## WHAT THE EXERCISE ASKS
The required result is one figure, the count of lines below with the string "dispenser" in them.

[Items listed in a dataset]

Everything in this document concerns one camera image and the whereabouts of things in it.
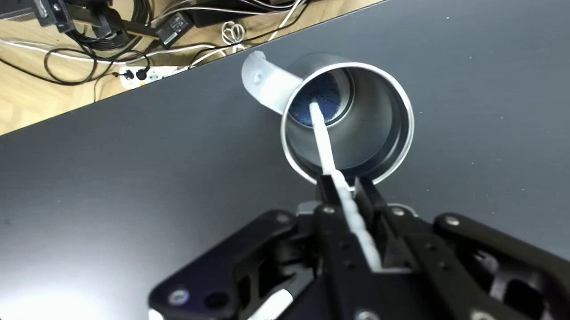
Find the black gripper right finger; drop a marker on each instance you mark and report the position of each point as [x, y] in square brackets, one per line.
[474, 270]

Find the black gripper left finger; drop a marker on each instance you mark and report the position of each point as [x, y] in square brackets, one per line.
[314, 256]

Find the white bottle brush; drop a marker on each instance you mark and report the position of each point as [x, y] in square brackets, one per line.
[282, 299]

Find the white power strip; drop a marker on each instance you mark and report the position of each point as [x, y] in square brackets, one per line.
[146, 73]

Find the black power adapter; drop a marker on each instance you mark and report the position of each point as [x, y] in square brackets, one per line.
[173, 27]

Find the steel flask with handle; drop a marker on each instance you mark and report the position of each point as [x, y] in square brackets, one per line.
[367, 112]

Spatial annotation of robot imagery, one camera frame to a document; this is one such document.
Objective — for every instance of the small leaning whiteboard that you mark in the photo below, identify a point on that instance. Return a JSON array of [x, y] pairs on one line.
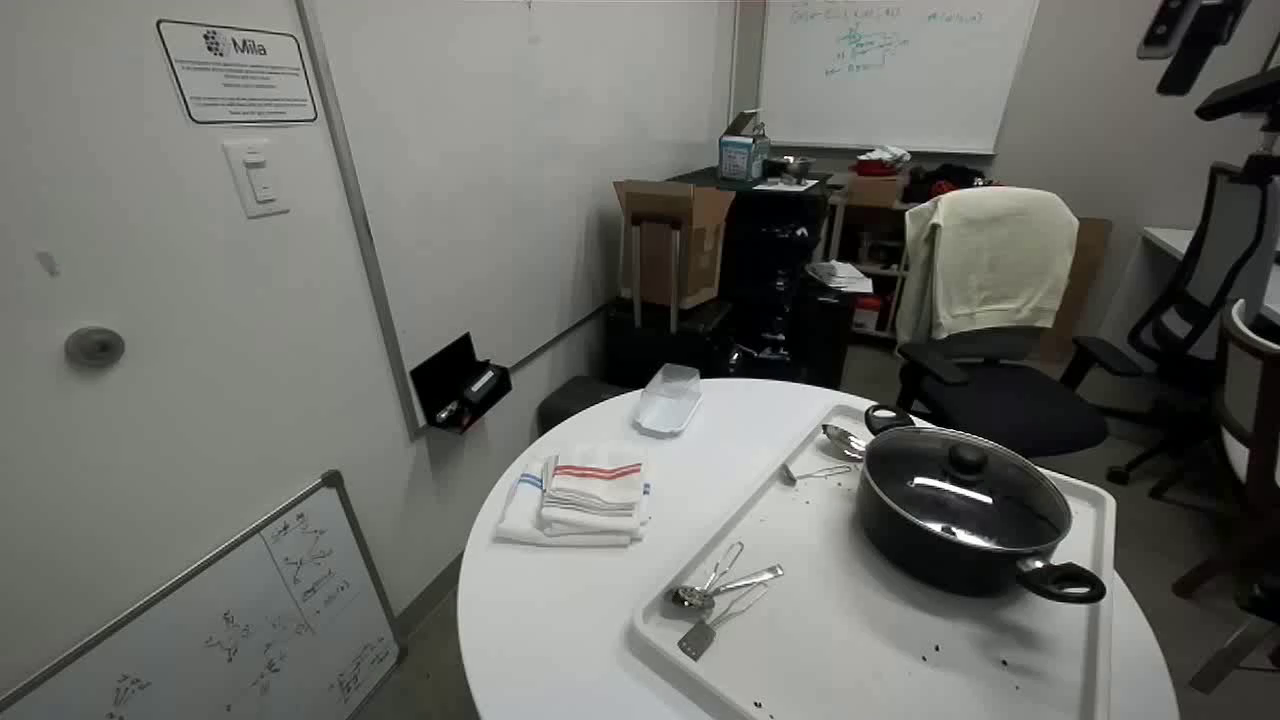
[[285, 620]]

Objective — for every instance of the metal spoon on tray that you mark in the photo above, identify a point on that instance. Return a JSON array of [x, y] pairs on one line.
[[840, 442]]

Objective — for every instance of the cream cloth on chair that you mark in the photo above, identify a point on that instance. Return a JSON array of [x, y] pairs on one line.
[[986, 259]]

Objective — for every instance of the wall notice sign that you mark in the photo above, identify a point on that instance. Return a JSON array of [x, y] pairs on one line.
[[238, 75]]

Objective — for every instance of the round grey door stopper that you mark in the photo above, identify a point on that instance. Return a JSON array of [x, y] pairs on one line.
[[93, 351]]

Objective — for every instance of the black office chair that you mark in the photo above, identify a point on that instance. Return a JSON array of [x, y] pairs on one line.
[[980, 383]]

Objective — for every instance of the folded white striped towel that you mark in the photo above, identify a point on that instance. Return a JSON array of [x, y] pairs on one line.
[[577, 502]]

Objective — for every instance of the white plastic tray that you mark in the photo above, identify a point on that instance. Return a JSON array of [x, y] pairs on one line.
[[840, 634]]

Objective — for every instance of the glass pot lid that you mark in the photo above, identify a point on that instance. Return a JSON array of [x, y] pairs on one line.
[[967, 491]]

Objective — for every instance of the blue tissue box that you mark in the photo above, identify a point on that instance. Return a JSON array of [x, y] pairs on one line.
[[740, 147]]

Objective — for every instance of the white light switch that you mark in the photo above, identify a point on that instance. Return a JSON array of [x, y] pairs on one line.
[[254, 177]]

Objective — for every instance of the cardboard box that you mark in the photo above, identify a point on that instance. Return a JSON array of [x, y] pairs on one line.
[[668, 242]]

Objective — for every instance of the mesh office chair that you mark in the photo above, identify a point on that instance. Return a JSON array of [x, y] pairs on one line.
[[1178, 331]]

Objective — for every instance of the black filing cabinet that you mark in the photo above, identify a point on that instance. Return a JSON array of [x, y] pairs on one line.
[[766, 251]]

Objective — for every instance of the black cooking pot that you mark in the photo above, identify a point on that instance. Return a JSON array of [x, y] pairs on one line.
[[952, 566]]

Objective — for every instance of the wall whiteboard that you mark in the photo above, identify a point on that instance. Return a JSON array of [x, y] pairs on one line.
[[913, 75]]

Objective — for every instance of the black marker tray holder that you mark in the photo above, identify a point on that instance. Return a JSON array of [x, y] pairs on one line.
[[456, 385]]

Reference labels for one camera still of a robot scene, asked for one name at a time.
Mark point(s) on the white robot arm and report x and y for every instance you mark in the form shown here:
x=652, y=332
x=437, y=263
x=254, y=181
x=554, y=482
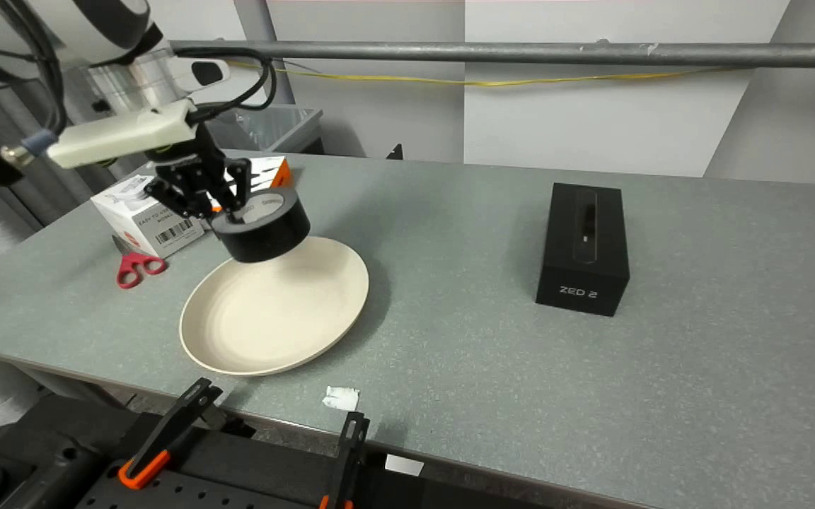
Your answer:
x=130, y=65

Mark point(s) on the grey horizontal metal pipe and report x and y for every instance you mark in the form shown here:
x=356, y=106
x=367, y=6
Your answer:
x=689, y=55

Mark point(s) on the black rectangular box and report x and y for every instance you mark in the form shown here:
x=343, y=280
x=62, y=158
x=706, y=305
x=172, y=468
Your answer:
x=583, y=257

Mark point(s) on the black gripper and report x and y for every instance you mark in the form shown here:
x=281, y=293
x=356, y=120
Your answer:
x=191, y=178

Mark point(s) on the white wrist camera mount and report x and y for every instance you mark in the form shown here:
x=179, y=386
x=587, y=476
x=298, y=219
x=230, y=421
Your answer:
x=121, y=134

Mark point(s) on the left orange black clamp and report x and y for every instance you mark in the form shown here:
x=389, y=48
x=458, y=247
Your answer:
x=157, y=447

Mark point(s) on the orange black clamp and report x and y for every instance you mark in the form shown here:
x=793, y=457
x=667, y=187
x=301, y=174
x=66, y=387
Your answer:
x=157, y=447
x=346, y=462

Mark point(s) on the right orange black clamp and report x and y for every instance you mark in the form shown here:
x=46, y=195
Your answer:
x=346, y=462

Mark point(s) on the black tape roll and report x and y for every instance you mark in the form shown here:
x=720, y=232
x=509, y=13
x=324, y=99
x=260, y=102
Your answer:
x=268, y=225

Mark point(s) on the grey plastic bin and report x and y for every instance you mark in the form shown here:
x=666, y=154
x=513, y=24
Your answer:
x=278, y=127

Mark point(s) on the white wall panel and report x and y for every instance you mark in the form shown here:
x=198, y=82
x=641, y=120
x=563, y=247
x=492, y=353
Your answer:
x=607, y=120

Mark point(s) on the white cardboard box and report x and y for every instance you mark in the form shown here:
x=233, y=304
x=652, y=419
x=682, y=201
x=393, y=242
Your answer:
x=143, y=221

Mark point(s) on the white label sticker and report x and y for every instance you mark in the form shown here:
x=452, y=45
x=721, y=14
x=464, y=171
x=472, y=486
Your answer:
x=339, y=396

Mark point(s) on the cream round plate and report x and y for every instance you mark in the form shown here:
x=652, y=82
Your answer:
x=274, y=314

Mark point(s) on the red handled scissors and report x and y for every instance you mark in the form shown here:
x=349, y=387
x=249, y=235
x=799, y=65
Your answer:
x=137, y=266

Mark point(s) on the orange and white box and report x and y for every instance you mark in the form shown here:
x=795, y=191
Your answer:
x=268, y=171

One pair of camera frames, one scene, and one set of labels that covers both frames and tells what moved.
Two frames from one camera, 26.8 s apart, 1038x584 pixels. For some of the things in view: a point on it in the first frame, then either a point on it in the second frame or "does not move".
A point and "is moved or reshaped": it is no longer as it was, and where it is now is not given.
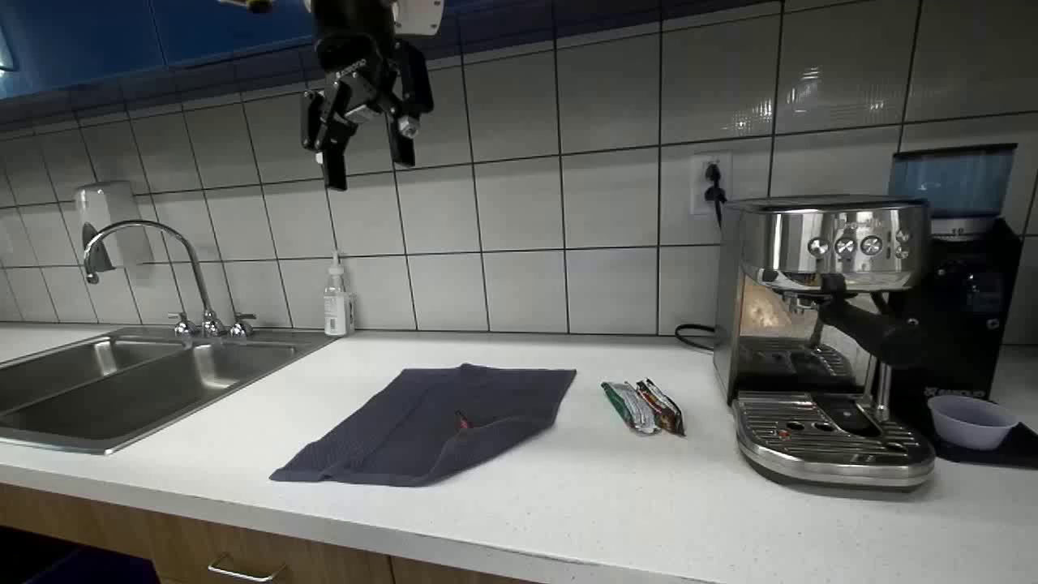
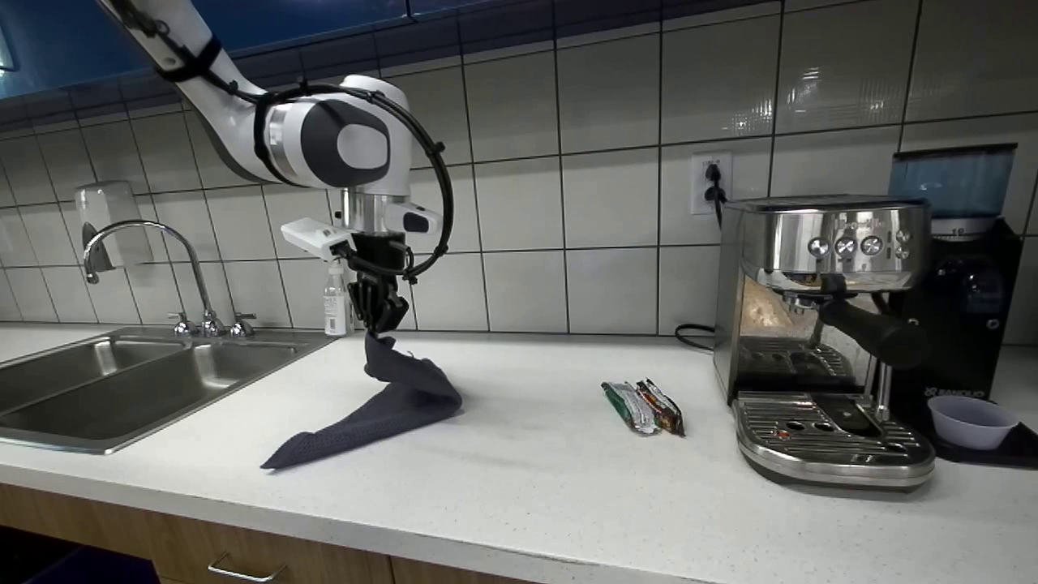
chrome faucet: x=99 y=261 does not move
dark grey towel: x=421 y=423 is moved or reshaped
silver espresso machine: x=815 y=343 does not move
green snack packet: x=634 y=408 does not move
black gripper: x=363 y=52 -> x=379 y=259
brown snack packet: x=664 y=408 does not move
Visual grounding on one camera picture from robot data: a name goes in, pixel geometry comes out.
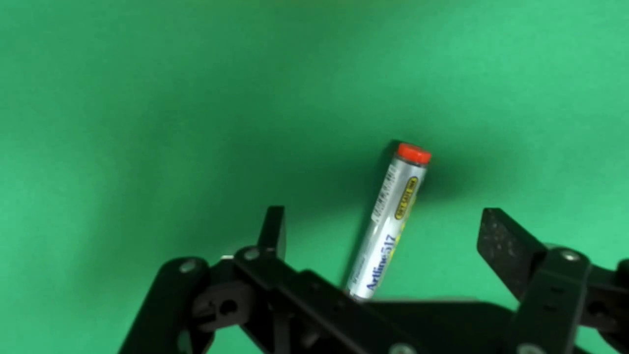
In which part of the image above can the green table cloth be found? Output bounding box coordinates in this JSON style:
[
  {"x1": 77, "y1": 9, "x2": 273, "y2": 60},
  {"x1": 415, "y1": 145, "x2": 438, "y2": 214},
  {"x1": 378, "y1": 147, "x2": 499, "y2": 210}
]
[{"x1": 0, "y1": 0, "x2": 629, "y2": 354}]

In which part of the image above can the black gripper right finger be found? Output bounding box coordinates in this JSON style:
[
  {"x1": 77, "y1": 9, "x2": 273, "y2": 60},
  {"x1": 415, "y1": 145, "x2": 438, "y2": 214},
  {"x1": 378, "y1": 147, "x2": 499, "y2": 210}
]
[{"x1": 476, "y1": 208, "x2": 547, "y2": 298}]

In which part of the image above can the silver marker with red cap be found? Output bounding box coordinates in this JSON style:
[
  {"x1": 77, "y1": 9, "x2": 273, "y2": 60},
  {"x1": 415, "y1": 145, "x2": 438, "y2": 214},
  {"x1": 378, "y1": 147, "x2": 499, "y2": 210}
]
[{"x1": 346, "y1": 143, "x2": 433, "y2": 300}]

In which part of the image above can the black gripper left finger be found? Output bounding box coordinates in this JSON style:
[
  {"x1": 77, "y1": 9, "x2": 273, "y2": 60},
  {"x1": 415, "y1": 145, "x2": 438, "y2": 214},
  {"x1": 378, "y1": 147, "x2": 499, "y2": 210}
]
[{"x1": 258, "y1": 206, "x2": 285, "y2": 257}]

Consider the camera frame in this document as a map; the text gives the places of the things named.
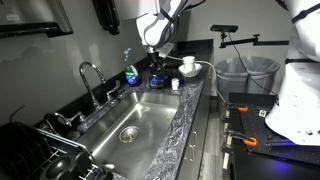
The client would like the white paper cup stack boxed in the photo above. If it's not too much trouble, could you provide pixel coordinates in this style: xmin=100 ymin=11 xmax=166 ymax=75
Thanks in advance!
xmin=183 ymin=56 xmax=195 ymax=73

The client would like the green dish soap bottle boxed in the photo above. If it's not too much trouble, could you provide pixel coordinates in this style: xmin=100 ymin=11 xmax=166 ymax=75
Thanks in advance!
xmin=124 ymin=48 xmax=139 ymax=86

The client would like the orange black clamp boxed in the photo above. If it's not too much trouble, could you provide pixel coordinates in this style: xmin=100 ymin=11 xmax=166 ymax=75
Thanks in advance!
xmin=226 ymin=103 xmax=249 ymax=112
xmin=224 ymin=129 xmax=258 ymax=147

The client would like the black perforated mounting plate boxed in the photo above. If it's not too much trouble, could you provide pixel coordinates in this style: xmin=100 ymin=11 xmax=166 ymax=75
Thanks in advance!
xmin=240 ymin=104 xmax=320 ymax=166

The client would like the chrome faucet lever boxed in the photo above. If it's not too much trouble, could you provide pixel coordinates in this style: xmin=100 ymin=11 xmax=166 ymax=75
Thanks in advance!
xmin=106 ymin=80 xmax=120 ymax=101

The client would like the silver cabinet handle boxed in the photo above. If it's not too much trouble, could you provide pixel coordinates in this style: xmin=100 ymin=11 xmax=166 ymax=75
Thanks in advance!
xmin=184 ymin=144 xmax=195 ymax=162
xmin=191 ymin=130 xmax=198 ymax=146

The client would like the orange black clamp far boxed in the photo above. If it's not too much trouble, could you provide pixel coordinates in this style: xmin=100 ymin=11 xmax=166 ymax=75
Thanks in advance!
xmin=226 ymin=103 xmax=249 ymax=112

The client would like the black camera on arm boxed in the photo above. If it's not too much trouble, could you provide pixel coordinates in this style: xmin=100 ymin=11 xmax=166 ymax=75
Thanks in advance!
xmin=210 ymin=25 xmax=289 ymax=48

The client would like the stainless steel sink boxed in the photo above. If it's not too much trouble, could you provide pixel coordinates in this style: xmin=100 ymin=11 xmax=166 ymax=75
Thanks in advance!
xmin=77 ymin=92 xmax=180 ymax=180

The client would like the silver sink drain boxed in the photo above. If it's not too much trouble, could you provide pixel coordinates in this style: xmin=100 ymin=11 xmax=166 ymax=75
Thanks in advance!
xmin=119 ymin=126 xmax=140 ymax=143

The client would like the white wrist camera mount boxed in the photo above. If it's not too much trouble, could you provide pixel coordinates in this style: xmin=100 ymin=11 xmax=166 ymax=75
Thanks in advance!
xmin=159 ymin=43 xmax=174 ymax=58

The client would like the black paper towel dispenser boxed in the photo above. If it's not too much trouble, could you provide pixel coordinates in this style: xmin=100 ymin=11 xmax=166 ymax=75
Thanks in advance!
xmin=0 ymin=0 xmax=73 ymax=38

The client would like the orange black clamp near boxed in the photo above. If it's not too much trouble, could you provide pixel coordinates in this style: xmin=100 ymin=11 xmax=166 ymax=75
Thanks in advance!
xmin=224 ymin=129 xmax=258 ymax=147

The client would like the white coffee filter stack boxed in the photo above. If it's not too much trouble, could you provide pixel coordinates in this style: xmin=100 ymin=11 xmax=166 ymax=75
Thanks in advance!
xmin=178 ymin=63 xmax=202 ymax=78

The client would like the large black dish rack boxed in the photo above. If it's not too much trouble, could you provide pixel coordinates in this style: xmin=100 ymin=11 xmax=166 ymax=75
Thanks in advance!
xmin=0 ymin=123 xmax=114 ymax=180

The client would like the small white pill bottle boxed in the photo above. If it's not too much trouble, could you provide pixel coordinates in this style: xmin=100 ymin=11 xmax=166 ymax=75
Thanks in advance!
xmin=171 ymin=78 xmax=179 ymax=90

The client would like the black robot cart table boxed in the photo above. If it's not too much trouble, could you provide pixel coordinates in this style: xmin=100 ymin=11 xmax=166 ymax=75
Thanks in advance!
xmin=228 ymin=93 xmax=320 ymax=180

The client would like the silver cabinet handle lower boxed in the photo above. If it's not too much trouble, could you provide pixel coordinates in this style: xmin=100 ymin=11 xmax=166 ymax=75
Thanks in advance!
xmin=184 ymin=144 xmax=195 ymax=162

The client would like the chrome gooseneck faucet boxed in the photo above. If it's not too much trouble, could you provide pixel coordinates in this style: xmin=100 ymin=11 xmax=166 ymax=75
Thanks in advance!
xmin=79 ymin=62 xmax=106 ymax=109

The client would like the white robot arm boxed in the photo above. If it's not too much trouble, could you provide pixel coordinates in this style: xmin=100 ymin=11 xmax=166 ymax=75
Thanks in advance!
xmin=136 ymin=0 xmax=320 ymax=146

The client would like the silver cabinet handle upper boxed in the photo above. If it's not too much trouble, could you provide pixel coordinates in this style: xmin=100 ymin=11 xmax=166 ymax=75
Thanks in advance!
xmin=191 ymin=130 xmax=198 ymax=146

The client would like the black soap dispenser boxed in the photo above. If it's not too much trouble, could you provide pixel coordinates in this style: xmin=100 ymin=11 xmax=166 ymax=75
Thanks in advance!
xmin=92 ymin=0 xmax=120 ymax=35

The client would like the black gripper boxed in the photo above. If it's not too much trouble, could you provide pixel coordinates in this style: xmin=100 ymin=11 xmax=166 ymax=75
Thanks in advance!
xmin=148 ymin=52 xmax=165 ymax=75

## OUTPUT OF THE TASK
2